# Boettner's View of Arminianism



## reformedman (Apr 14, 2007)

> (THE FOLLOWING FROM REFORMED APOLOGIST LORAINE BOETTNER’S BOOK REFORMED THEOLOGY)
> Arminianism existed for centuries only as a heresy on the outskirts of true religion, and in fact it was not championed by an organized Christian church until the year 1784, at which time it was incorporated into the system of doctrine of the Methodist Church in England. (Reformed Doctrine by Loraine Boettner- Introduction)
> 
> It must be evident that there are just two theories which can be maintained by evangelical Christians upon this important subject; that all men who have made any study of it, and who have reached any settled conclusions regarding it, must be either Calvinists or Arminians . There is no other position which a "Christian" can take. Those who deny the sacrificial nature of Christ's death turn to a system of self salvation or naturalism, and cannot be called "Christians" in the historical and only proper sense of the term. (Reformed Doctrine by Loraine Boettner- Chapter 3)
> ...



Although I agree with Boettner on the logistics of this statement, and that what he stated is legally correct, I have to say that I believe that there are some defining terms that are missing and that by not explaining himself clearly that he inturn misrepresents the Arminianism and the application of the doctrine of grace on believers in this thought.

By blanketly saying that a person who believes in works-salvation is a heretic he is absolutely correct, but because he doesn't define what coorelation he derives from it in relation to *all*Arminians, there is then a supposition made that *all*Arminians are people who practice works-salvation.

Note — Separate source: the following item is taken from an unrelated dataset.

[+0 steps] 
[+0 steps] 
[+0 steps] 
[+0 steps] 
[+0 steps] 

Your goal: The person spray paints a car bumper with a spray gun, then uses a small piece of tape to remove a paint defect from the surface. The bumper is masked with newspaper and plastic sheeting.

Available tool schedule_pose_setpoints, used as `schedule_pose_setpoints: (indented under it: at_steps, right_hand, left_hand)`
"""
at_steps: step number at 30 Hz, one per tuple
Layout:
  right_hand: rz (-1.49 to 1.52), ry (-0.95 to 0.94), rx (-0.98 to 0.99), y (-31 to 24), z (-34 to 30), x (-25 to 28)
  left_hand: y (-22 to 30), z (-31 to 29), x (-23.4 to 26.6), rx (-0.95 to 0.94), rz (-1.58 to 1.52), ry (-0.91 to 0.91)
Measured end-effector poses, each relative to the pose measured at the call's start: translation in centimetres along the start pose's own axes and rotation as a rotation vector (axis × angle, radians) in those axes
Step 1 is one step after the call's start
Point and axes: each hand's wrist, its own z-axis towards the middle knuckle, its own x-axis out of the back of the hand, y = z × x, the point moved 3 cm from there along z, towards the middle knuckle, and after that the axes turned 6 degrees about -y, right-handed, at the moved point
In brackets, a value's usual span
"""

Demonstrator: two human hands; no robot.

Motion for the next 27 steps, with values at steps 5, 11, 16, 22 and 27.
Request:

It must be defined that although a person may not fully know how Calvinism works that this does not negate the fact that this person is in fact saved. In other words, a person could be regenerated by God so that he has a fervent desire to seek God and to do his will. He then, after learning a few doctrines here and there, think to himself that he believed and therefore, he was then saved, when in fact, he was converted thus leading to his belief. 

Although, the arminian doesn't realize correct ordo-salutis, I don't believe it is right to call this person a heretic. I was part of IFB(Independant Fundamental Baptist movement), and I believed God did all the saving. I didn't fully understand my totally depraved condition until reading scripture, but I don't believe that my confusion and misunderstanding negates the fact that I was converted by God to become a believer. Generally speaking, I don't believe a person can be a believer and perfectly know and understand the core-cardinal doctrines for salvation. If this be the case, then it similar to a demand that we must fully know the concept of the Trinity and fully know the 'why' of particular redemption and election. The bible itself leaves these things to 'mystery'. 

What do you think?


----------



## Chris (Apr 14, 2007)

> that all men who have made any study of it, and who have reached any settled conclusions regarding it, must be either Calvinists or Arminians .



On this I certainly agree. 'Middle ground' positions that seek to take parts of each framework and combine them are simply internally inconsistent, every time. That's what makes it so frustrating to be a modern-day baptist. People have taken the 'baptist bible buffet' approach to their theology, giving man all the credit of Arminianism, but holding on to the safety net of Calvinism....


----------